— Exercise goal —
Once a line is found to contain "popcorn", copy it out of the listing.

********************

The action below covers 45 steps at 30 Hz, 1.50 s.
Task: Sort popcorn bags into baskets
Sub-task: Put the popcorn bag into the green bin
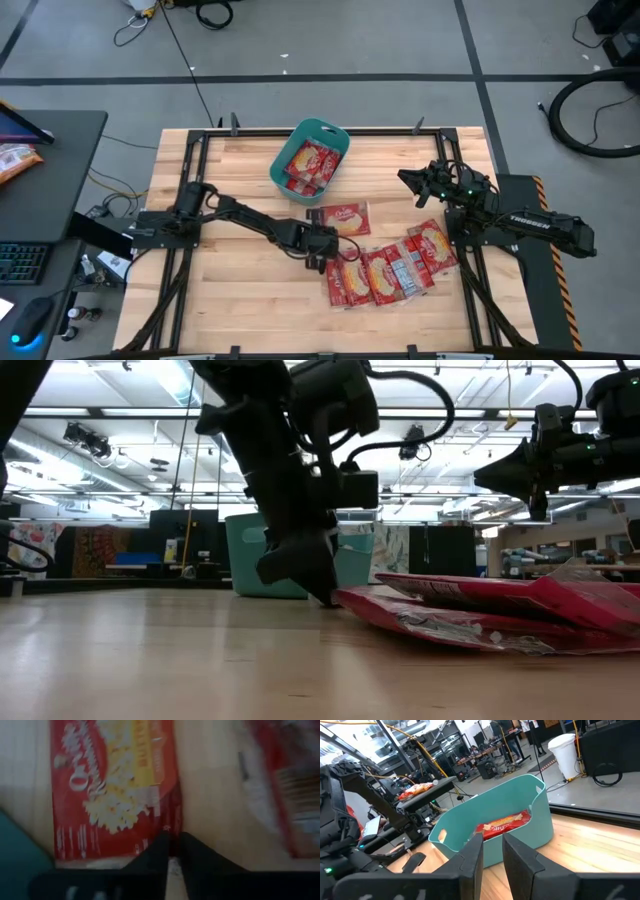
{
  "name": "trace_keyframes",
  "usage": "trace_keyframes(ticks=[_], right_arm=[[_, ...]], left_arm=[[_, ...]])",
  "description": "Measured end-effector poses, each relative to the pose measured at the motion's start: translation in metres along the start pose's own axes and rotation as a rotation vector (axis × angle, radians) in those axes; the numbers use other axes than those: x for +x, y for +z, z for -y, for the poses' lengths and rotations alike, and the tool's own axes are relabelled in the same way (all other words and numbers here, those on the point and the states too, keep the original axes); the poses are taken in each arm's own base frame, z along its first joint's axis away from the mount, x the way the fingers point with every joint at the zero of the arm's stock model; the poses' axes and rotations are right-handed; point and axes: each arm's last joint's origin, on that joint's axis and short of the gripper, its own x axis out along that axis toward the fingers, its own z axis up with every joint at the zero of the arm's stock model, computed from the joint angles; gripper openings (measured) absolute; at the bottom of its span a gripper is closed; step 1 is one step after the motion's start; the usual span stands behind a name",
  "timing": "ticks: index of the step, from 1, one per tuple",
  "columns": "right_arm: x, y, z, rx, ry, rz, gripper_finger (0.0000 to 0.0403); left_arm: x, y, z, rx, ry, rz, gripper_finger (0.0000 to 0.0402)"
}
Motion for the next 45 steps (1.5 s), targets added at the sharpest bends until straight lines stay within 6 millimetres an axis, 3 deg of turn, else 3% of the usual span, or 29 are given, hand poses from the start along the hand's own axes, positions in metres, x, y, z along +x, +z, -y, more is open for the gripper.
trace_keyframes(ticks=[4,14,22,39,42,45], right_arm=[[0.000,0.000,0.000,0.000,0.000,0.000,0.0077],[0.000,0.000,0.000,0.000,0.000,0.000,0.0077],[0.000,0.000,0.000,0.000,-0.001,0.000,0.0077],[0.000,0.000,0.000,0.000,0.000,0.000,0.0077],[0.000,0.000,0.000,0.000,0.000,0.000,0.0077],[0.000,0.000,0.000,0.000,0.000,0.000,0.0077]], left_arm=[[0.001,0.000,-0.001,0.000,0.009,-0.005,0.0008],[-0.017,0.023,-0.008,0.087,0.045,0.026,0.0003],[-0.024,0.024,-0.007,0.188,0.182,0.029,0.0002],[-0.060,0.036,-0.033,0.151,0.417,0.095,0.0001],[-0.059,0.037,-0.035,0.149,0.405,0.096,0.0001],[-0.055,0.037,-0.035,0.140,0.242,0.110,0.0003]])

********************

— Response area —
Task: Sort popcorn bags into baskets
Sub-task: Put the popcorn bag into the green bin

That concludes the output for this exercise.